Lagging far behind and given less priority in scientific circles, is the search for West Nile treatment. The thought, said Walla Dempsey, who is leading an NIAID clinical trial, is that a West Nile vaccine will supplant the need for treatment. However, treatment still could be necessary for people with immune systems too fragile for a vaccine, she said.
At least three public and private trials are ongoing for West Nile treatments, but NIAID's trial is slow going.
The study targets 100 patients, but after three years, it is stuck at about 40 people nationwide, Dempsey said.
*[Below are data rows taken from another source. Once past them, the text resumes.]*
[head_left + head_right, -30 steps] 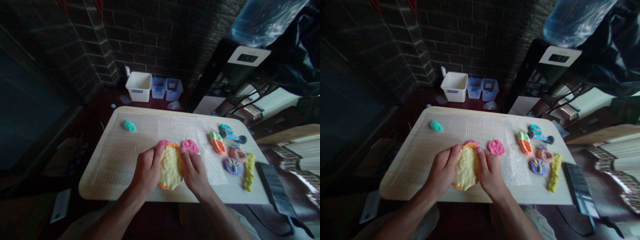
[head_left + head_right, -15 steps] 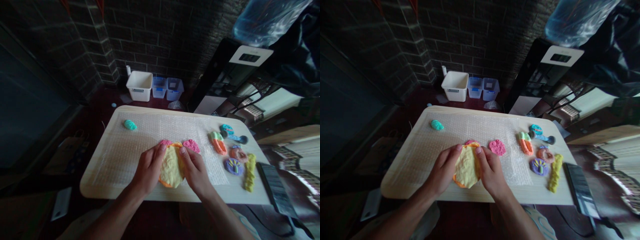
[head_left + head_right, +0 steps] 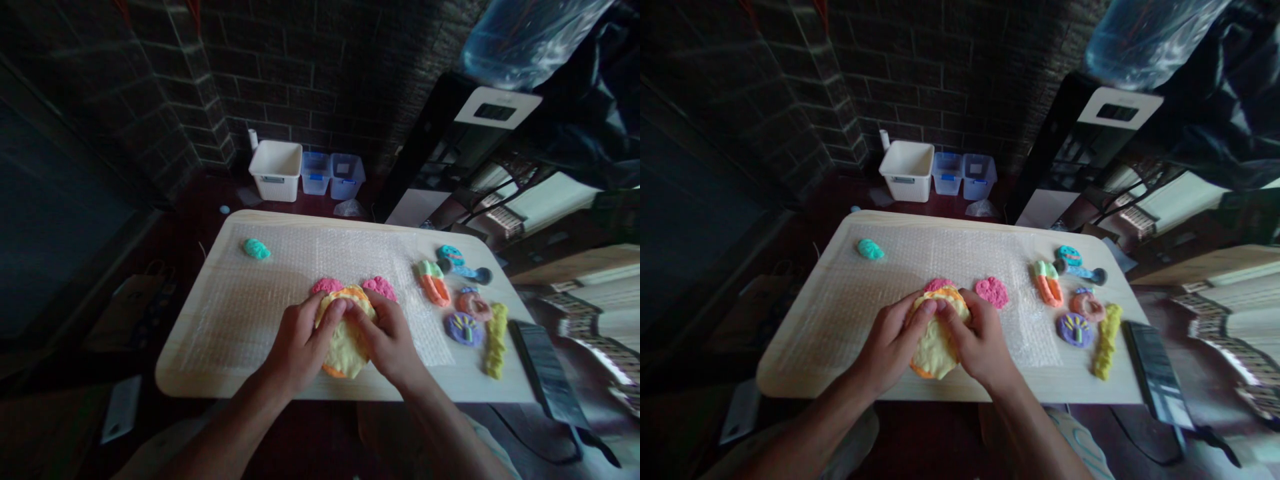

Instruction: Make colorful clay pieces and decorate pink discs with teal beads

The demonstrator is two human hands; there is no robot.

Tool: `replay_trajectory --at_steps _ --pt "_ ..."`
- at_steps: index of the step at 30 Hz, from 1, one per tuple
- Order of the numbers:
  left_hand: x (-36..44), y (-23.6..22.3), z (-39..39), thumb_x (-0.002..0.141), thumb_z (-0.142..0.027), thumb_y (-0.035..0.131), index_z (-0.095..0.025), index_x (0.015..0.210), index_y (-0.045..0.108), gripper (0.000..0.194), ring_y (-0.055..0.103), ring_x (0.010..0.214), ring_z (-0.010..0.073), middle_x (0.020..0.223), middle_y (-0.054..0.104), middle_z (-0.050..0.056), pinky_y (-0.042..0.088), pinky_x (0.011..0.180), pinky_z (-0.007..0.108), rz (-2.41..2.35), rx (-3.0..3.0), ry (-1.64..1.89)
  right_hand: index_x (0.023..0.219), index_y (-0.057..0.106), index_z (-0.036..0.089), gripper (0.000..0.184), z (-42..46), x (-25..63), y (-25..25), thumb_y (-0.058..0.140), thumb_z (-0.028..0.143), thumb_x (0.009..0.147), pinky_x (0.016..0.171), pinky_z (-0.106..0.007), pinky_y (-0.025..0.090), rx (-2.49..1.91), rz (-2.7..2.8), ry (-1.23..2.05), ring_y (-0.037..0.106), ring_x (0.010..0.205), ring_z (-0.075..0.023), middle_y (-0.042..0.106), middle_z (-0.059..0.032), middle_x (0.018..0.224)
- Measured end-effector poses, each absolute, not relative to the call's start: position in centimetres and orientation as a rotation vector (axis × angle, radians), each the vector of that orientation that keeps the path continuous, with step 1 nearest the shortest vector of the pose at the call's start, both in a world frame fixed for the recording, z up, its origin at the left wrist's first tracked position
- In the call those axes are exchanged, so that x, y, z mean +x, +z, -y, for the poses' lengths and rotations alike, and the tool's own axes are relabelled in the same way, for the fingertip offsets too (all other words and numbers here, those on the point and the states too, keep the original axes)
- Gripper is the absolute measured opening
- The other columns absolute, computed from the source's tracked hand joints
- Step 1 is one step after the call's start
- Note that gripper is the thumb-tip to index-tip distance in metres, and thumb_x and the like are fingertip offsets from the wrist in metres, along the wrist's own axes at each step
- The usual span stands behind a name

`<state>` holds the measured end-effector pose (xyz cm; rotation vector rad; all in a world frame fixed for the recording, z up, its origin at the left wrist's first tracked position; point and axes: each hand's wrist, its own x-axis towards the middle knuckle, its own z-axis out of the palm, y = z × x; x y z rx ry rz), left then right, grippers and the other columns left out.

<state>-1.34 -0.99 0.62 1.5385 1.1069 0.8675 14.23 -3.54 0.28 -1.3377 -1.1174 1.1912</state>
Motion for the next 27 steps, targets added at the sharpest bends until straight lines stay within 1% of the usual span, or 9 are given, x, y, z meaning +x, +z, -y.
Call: replay_trajectory --at_steps 5,8,12,14,16,19,21,24,27 --pt "-1.50 0.87 0.94 0.104 -0.045 0.050 -0.018 0.087 0.063 0.034 0.064 0.067 0.0177 0.071 0.064 0.002 0.045 0.063 0.028 -1.149 1.662 0.853 0.086 0.068 0.019 0.034 3.66 14.16 0.18 0.070 0.053 0.094 0.054 -0.021 0.046 -1.279 1.050 1.265 0.055 0.063 -0.0133 0.060 0.0006 0.073" --pt "-1.60 1.00 0.93 0.104 -0.044 0.051 -0.019 0.086 0.061 0.033 0.064 0.069 0.0182 0.072 0.064 0.002 0.045 0.064 0.028 -1.140 1.677 0.851 0.084 0.067 0.019 0.033 3.71 14.08 0.20 0.075 0.050 0.092 0.051 -0.020 0.042 -1.277 1.062 1.266 0.050 0.060 -0.0122 0.057 0.0021 0.070" --pt "-1.59 0.88 0.95 0.106 -0.047 0.047 -0.020 0.085 0.061 0.037 0.062 0.069 0.0175 0.073 0.064 0.002 0.046 0.064 0.027 -1.111 1.549 0.893 0.088 0.071 0.020 0.040 3.86 14.10 0.33 0.065 0.058 0.096 0.054 -0.022 0.044 -1.268 1.019 1.264 0.053 0.064 -0.0144 0.059 -0.0001 0.071" --pt "-1.59 0.84 0.96 0.107 -0.049 0.043 -0.020 0.083 0.061 0.041 0.060 0.069 0.0170 0.073 0.064 0.002 0.046 0.063 0.027 -1.113 1.493 0.912 0.089 0.072 0.020 0.042 3.95 14.08 0.33 0.062 0.059 0.098 0.053 -0.023 0.043 -1.287 1.041 1.247 0.052 0.063 -0.0146 0.059 -0.0004 0.071" --pt "-1.61 0.82 0.99 0.106 -0.051 0.044 -0.020 0.084 0.063 0.043 0.061 0.069 0.0171 0.074 0.065 0.002 0.046 0.063 0.027 -1.109 1.457 0.924 0.089 0.072 0.020 0.042 3.98 13.98 0.29 0.061 0.060 0.098 0.053 -0.023 0.043 -1.309 1.049 1.240 0.051 0.062 -0.0148 0.058 -0.0005 0.071" --pt "-1.59 0.73 1.10 0.105 -0.054 0.047 -0.019 0.088 0.067 0.044 0.064 0.073 0.0189 0.077 0.069 0.004 0.048 0.063 0.027 -1.085 1.341 0.957 0.088 0.072 0.020 0.047 3.90 13.75 0.25 0.058 0.065 0.097 0.055 -0.025 0.047 -1.275 0.991 1.266 0.053 0.063 -0.0165 0.060 -0.0017 0.072" --pt "-1.54 0.63 1.13 0.105 -0.055 0.045 -0.019 0.089 0.069 0.046 0.065 0.074 0.0199 0.080 0.072 0.005 0.050 0.064 0.028 -1.080 1.262 0.991 0.086 0.071 0.020 0.050 3.80 13.63 0.28 0.058 0.066 0.097 0.054 -0.025 0.046 -1.280 0.972 1.250 0.053 0.062 -0.0159 0.060 -0.0016 0.071" --pt "-1.50 0.58 0.99 0.106 -0.052 0.041 -0.018 0.087 0.070 0.049 0.064 0.069 0.0194 0.078 0.073 0.006 0.049 0.061 0.028 -1.181 1.326 1.017 0.084 0.071 0.019 0.049 3.74 13.58 0.33 0.059 0.064 0.097 0.050 -0.022 0.042 -1.310 0.961 1.215 0.051 0.059 -0.0139 0.058 -0.0005 0.068" --pt "-1.57 0.71 0.75 0.106 -0.047 0.043 -0.019 0.080 0.070 0.047 0.065 0.068 0.0201 0.076 0.073 0.007 0.048 0.060 0.028 -1.299 1.523 1.002 0.090 0.073 0.020 0.044 3.81 13.58 0.32 0.061 0.062 0.098 0.054 -0.024 0.048 -1.247 0.932 1.300 0.056 0.061 -0.0153 0.062 -0.0009 0.069"
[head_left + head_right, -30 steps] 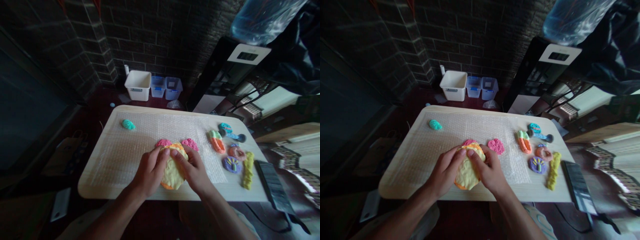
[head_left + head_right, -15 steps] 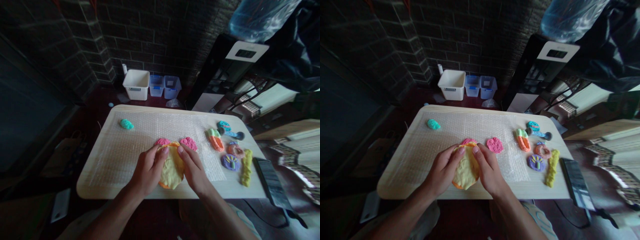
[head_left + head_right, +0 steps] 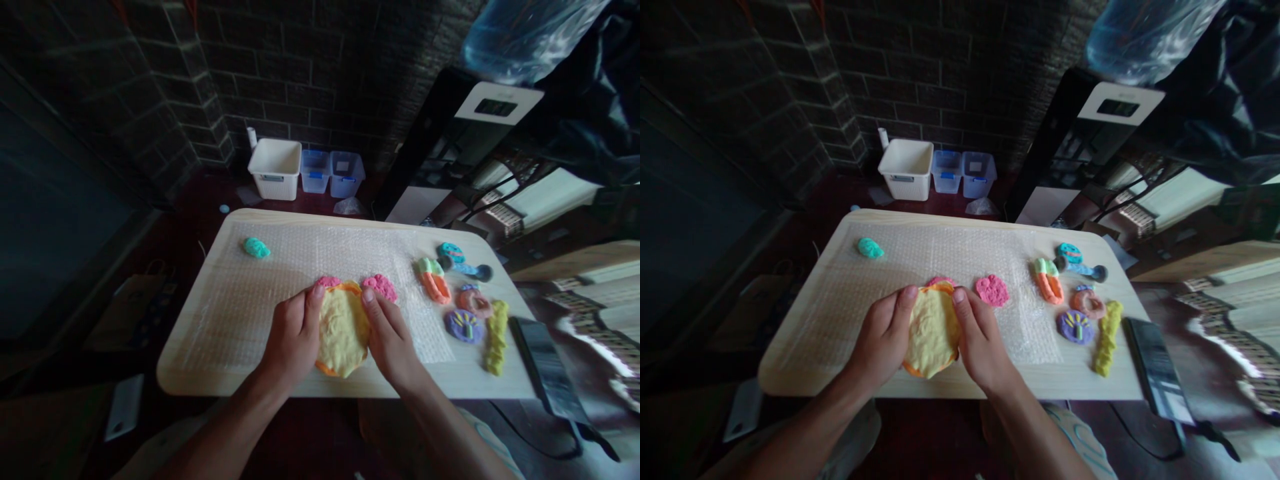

The biggest problem has been finding patients within seven days of showing symptoms, she said.
While research continues, people such as Pistone and their families are left to fend for themselves.
Although the drug Pistone used is not approved as a West Nile treatment, Chundi said, he had no problem getting it from manufacturer, Hemispherx Biopharma, because it is FDA approved. He fed Pistone 10 doses over nine days, which is how it is being used in West Nile trials at New York Hospital Queens.
No one knows if it made a difference.
"We as doctors claim to know about a lot, but in this disease we don't really know where the outcomes are going to be," Chundi said.
Nevertheless, Pistone is getting better. She spends several hours per day in physical therapy, and her family visits daily.
She laments the horror of paralysis but maintains a bright outlook, and she even smiles as she wonders how a mosquito could so change her life.
"It upsets you that something that little can do so much damage," she said.
With no treatment or vaccine available, Chundi said, the most effective response to West Nile is simple.
"The best we can do right now is prevention," he said. "And prevention is not to be bitten by a mosquito."